START DATASET

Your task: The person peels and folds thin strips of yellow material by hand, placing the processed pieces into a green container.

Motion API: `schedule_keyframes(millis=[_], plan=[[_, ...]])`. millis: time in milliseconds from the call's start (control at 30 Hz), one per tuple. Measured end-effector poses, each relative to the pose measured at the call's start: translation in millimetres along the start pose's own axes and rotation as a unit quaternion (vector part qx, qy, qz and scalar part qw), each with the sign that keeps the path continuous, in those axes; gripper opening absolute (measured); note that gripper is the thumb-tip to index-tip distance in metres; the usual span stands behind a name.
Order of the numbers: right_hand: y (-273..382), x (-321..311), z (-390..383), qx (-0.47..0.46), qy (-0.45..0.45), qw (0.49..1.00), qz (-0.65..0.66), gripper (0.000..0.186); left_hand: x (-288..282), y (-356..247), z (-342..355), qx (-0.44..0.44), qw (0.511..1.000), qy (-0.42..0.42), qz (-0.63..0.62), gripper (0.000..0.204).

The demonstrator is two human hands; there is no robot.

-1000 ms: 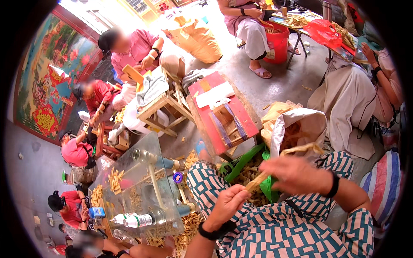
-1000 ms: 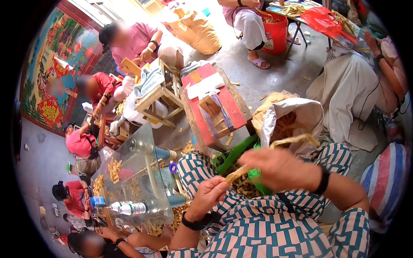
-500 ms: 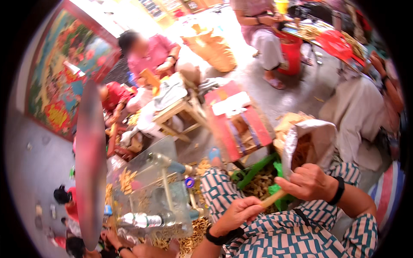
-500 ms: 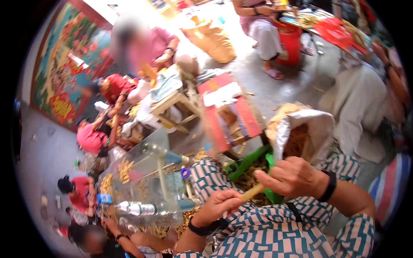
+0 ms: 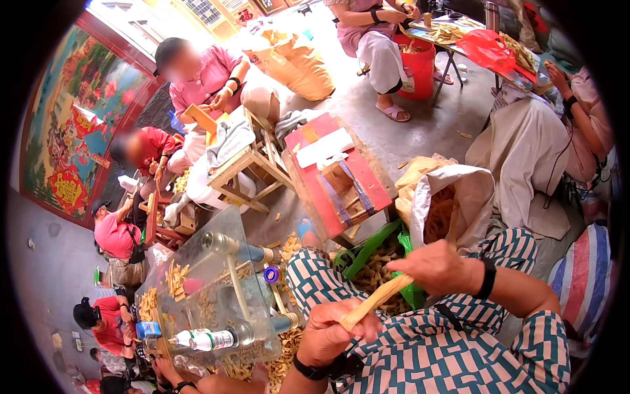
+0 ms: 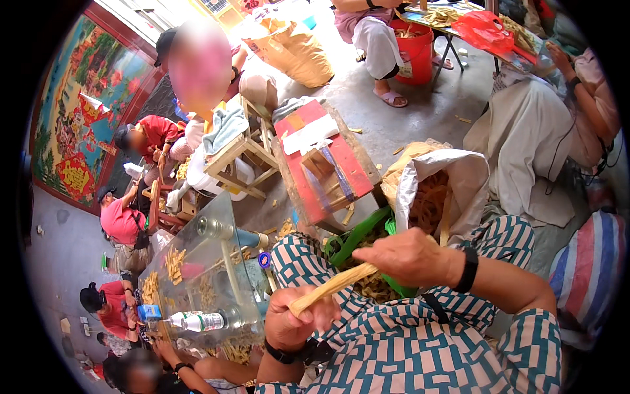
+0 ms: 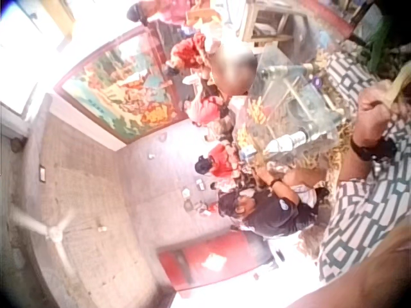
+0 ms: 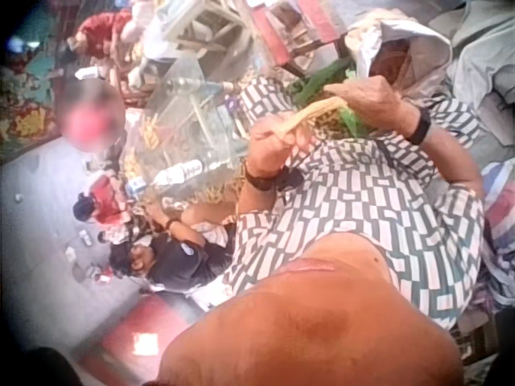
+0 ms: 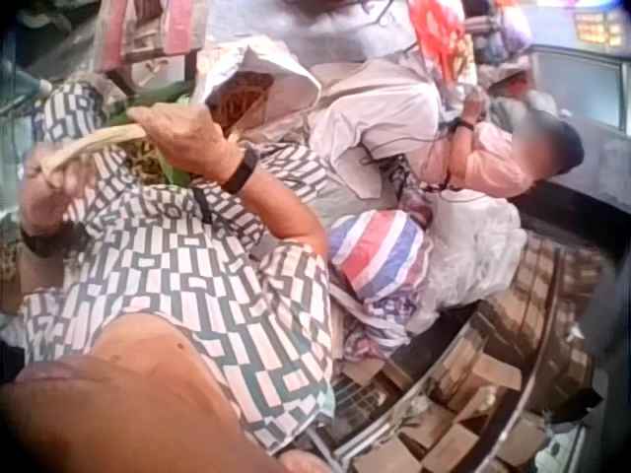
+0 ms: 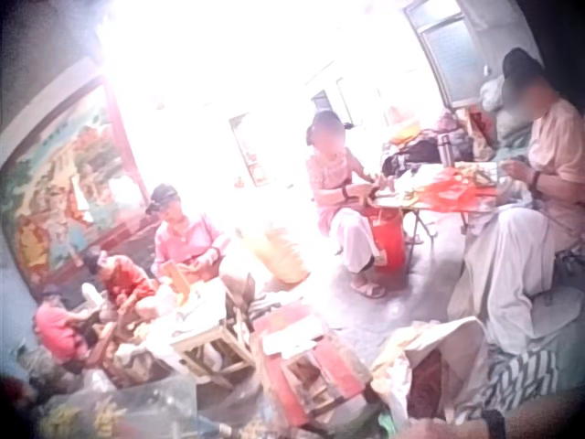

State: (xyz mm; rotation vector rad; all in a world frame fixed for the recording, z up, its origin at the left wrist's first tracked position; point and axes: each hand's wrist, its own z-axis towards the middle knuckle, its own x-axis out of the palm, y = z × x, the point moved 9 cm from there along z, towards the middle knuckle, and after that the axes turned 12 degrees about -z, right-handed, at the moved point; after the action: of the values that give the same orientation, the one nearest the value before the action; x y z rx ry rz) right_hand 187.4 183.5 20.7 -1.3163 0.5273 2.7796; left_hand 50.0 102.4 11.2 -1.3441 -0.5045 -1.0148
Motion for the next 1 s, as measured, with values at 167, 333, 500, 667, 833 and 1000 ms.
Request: schedule_keyframes(millis=[167,333,500,667,833,1000], plan=[[-3,53,-15,0.122,0.12,0.921,0.35,0.028,-6,-12,8,0.026,0.992,-0.051,0.115,0.03],[9,74,-14,0.226,0.198,0.791,0.534,0.04,4,-21,23,0.071,0.889,-0.023,0.451,0.013],[-1,67,-17,0.229,0.244,0.809,0.482,0.041,31,-14,35,0.106,0.656,0.039,0.746,0.011],[-9,65,-18,0.295,0.213,0.764,0.532,0.029,22,4,44,0.144,0.569,0.069,0.807,0.015],[-21,43,-6,0.326,0.2,0.736,0.559,0.031,41,-2,54,0.194,0.574,0.092,0.79,0.023],[-14,40,-4,0.393,0.16,0.642,0.638,0.027,51,-2,52,0.19,0.581,0.073,0.788,0.028]])
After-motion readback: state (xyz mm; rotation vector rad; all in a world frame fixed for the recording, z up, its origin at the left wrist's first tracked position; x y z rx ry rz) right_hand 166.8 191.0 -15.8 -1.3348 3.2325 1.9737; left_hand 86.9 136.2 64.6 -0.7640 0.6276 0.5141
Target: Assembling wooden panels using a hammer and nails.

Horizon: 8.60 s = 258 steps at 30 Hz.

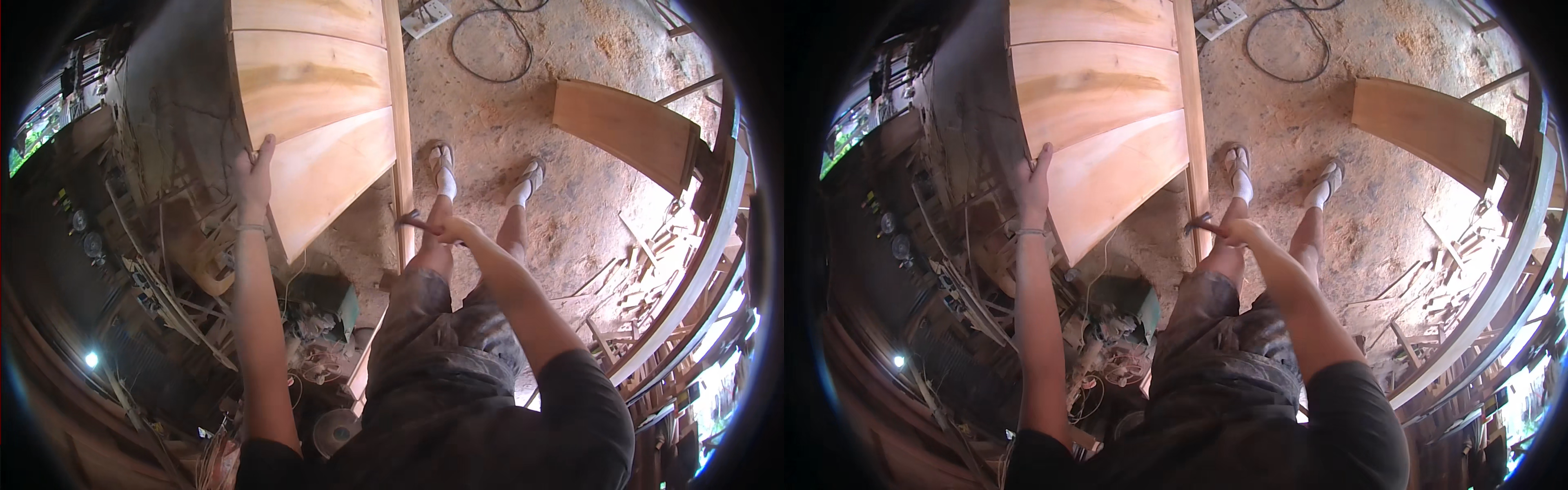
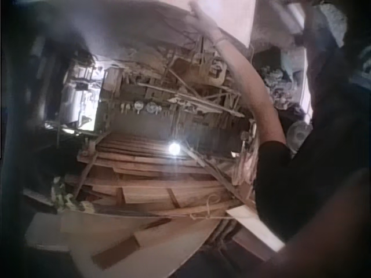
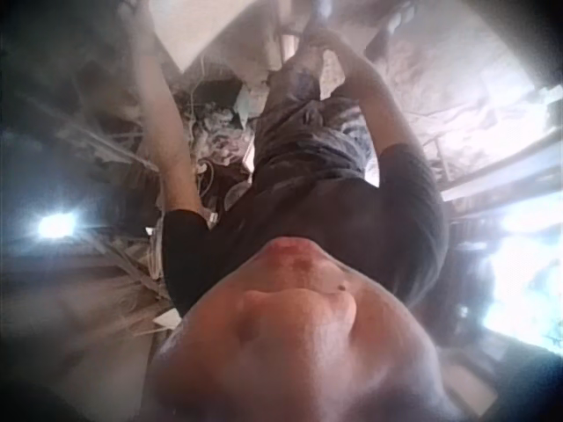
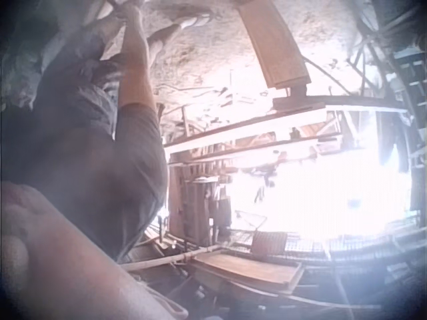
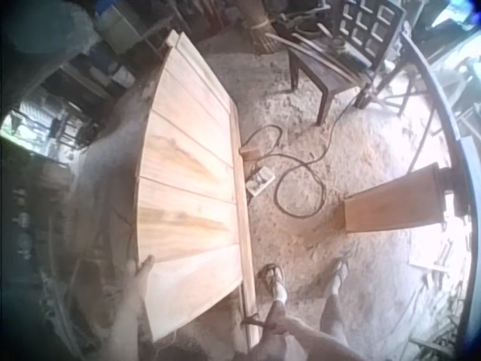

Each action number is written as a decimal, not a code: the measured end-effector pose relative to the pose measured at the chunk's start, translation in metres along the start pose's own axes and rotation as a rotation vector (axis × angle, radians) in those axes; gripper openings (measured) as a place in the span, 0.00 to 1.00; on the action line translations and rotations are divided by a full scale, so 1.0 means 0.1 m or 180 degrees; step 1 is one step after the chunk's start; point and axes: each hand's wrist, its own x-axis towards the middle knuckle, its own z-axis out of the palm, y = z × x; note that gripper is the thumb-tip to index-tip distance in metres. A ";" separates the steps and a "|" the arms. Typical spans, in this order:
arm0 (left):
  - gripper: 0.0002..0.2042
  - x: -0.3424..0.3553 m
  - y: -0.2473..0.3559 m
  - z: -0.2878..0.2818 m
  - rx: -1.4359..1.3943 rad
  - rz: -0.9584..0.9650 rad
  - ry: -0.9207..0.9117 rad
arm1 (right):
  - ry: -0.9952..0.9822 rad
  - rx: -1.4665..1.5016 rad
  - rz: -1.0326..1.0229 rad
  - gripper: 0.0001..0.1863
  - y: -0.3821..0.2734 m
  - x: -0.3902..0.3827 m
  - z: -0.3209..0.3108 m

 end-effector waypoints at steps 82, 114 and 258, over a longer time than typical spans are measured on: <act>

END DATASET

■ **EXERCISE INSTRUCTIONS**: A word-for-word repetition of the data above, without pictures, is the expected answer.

■ **ANSWER TO THIS PROBLEM**:
Your task: The person peels and folds thin strips of yellow material by hand, placing the processed pieces into a green container.

Motion API: `schedule_keyframes(millis=[_], plan=[[_, ...]])`. millis: time in milliseconds from the call's start (control at 30 Hz), one per tuple. Measured end-effector poses, each relative to the pose measured at the call's start: translation in millimetres along the start pose's own axes and rotation as a unit quaternion (vector part qx, qy, qz and scalar part qw), each with the sign that keeps the path continuous, in those axes; gripper opening absolute (measured); note that gripper is the thumb-tip to index-tip distance in metres; the usual span stands behind a name.
Order of the numbers: right_hand: y (-273..382), x (-321..311), z (-390..383), qx (-0.47..0.46), qy (-0.45..0.45), qw (0.49..1.00), qz (-0.65..0.66), gripper (0.000..0.186); left_hand: x (-288..282), y (-356..247), z (-342..355), qx (-0.44..0.44), qw (0.511..1.000), qy (-0.42..0.42), qz (-0.63..0.62), gripper (0.000..0.204).

The demonstrator is two human hands; there is no robot.

-1000 ms: 
-1000 ms: 
-500 ms: 
-500 ms: 
+0 ms: 
+0 ms: 
+0 ms: 
+0 ms: 
+0 ms: 
+0 ms: 

State: (xyz mm; rotation vector rad; all in a world frame fixed for the recording, z up, its origin at the left wrist's first tracked position; point and axes: each hand's wrist, its own z-axis towards the middle knuckle, its own x-axis out of the palm, y = z × x, the point moved 9 cm from there along z, towards the middle knuckle, and after that the axes turned 12 degrees about -z, right-handed, at the moved point; after the action: of the values that give the same orientation, the one nearest the value before the action; x y z rx ry rz) right_hand 187.4 183.5 20.7 -1.3163 0.5273 2.7796; left_hand 50.0 102.4 11.2 -1.3441 -0.5045 -1.0148
Motion for the next 1 s, as measured, with values at 167, 333, 500, 667, 833 and 1000 ms.
Request: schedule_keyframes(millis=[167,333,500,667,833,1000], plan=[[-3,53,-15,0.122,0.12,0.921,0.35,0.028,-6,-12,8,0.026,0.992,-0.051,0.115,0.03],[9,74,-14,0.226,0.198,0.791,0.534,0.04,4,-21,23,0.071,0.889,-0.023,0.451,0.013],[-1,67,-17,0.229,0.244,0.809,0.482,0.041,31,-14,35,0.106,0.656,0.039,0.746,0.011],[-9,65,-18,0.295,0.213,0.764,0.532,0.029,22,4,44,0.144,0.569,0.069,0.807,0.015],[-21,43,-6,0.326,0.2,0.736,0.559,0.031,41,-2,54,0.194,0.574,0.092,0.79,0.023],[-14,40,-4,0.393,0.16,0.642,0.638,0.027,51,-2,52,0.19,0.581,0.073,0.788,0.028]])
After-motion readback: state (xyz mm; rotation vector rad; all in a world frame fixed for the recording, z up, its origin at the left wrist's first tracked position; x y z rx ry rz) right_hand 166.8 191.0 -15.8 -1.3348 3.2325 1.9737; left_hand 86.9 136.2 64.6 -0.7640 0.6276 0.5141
Target: Assembling wooden panels using a hammer and nails.

Horizon: 8.60 s = 258 steps at 30 Hz.


Each action number is written as a decimal, not a code: the measured end-effector pose relative to the pose measured at the chunk's start, translation in metres along the start pose's own axes and rotation as a rotation vector (axis × angle, radians) in those axes; gripper openings (measured) as a place in the span, 0.00 to 1.00; on the action line translations and rotations are divided by a full scale, so 1.0 means 0.1 m or 180 degrees; step 1 is one step after the chunk's start; point and axes: each hand's wrist, its own x-axis towards the middle knuckle, its own z-axis out of the palm, y = z × x; note that gripper is the thumb-tip to index-tip distance in metres. A ";" separates the steps and a "|" the arms. Typical spans, in this order:
arm0 (left):
  - gripper: 0.0002..0.2042
  - x: -0.3424..0.3553 m
  - y: -0.2473..0.3559 m
  - z: -0.2878..0.2818 m
  - rx: -1.4359..1.3943 rad
  - rz: -0.9584..0.9650 rad
  - ry: -0.9207..0.9117 rad
arm1 (right):
  - ry: -0.9952..0.9822 rad
  - rx: -1.4665..1.5016 rad
  - rz: -1.0326..1.0229 rad
  - gripper: 0.0001..0.1863
  - y: -0.3821..0.2734 m
  - x: -0.3902..0.3827 m
  - z: -0.3209..0.3108 m

 end-effector waypoints at steps 82, 114 and 258, over a longer time than typical spans are measured on: <act>

This answer has been given in full.